Better than a guide, though, Wilson had introductions. He seems to have done pretty much as he pleased: his Europe is populated by the officials he meets, Roman aristocrats, Russian emigrés, and, oh yes, plenty of prostitutes. It's hard to imagine that today's New Yorker would publish the journals of, say, a fifty-year-old sex tourist in Amsterdam, Moscow, and Thailand, but Wilson describes such encounters as naturally as he might a play attended or a new writer discovered. He picks up prostitutes whenever he feels "at a bit of a loose end," whether in London, Paris, Rome, or Naples. At least his behavior certainly seems better than that of the GIs he sees "taking" women against the walls of the Via Veneto. With the manners of an old-fashioned gentleman, he pays his dolls extra to stay and talk, or takes them out for a nice dinner in a black market restaurant. He interviews one French prostitute he picks up in London who tells him (of course) that the English are bad lovers and the Americans among the best: "They were rather bruyants, but then they were ‘loin de chez eux' and no doubt behaved better at home; and, in any case, they were gay to go out with and really liked to have a good time." Who wouldn't be seduced now, reading this vision of our greatest generation in action!

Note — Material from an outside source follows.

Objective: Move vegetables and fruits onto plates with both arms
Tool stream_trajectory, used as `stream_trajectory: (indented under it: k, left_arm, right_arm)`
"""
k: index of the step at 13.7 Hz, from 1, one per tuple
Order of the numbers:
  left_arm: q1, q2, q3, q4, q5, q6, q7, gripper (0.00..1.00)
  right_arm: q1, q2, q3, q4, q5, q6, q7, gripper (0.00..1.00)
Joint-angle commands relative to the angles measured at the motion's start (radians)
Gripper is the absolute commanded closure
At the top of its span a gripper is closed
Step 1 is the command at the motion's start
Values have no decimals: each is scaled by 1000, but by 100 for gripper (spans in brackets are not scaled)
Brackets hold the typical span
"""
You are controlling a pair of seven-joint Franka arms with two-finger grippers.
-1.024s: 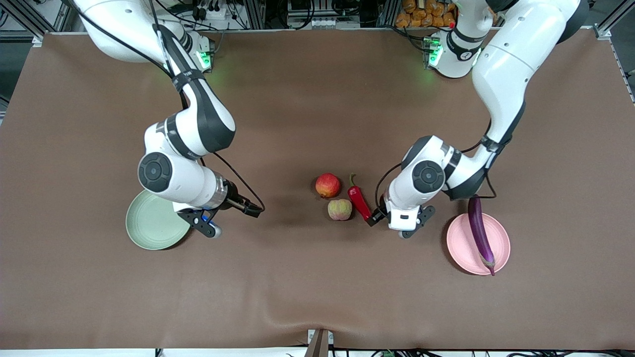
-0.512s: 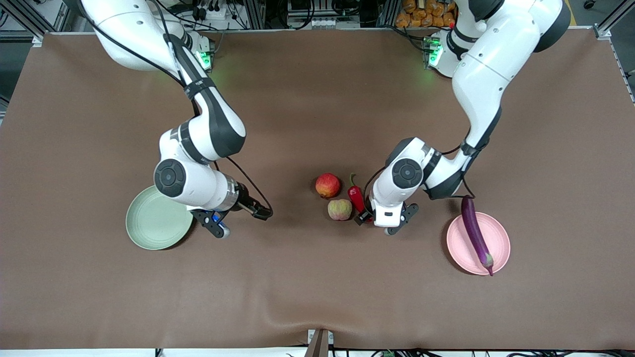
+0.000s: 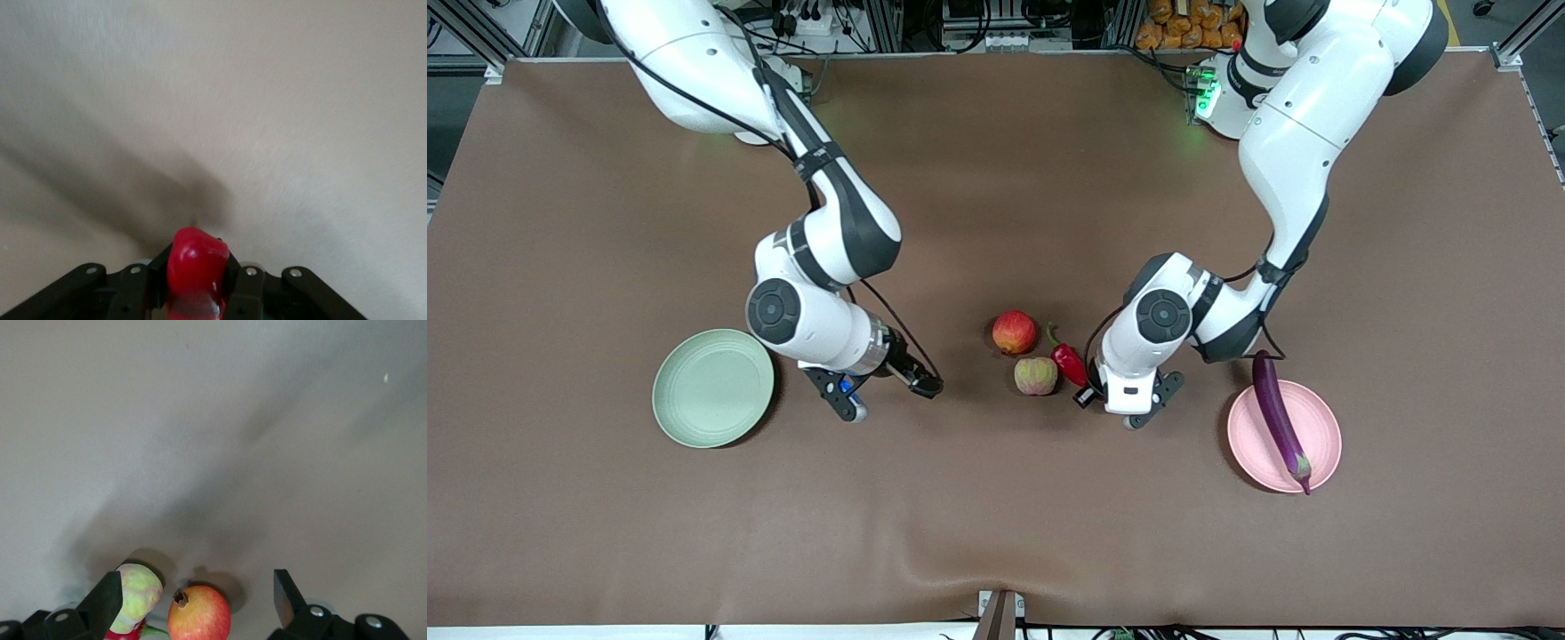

Above all, Wilson writes as an American in Europe at the dawning of the age of American world domination. He declares the new world order in which the formerly provincial powers of Russia and the US move to the center: "The little European nations, among which England now must be counted, have fallen into the provincial role in relation to the larger societies of the Soviet Union and the United States." He recognizes that the Second World War brought an end to European nationalism and praises the superior organization of Russian and American life that seems to push them toward his imagined social democratic utopia. As much as he recognized the defects of Stalinism, Wilson remained both a russophile and even a bit of what we'd now call a patriot.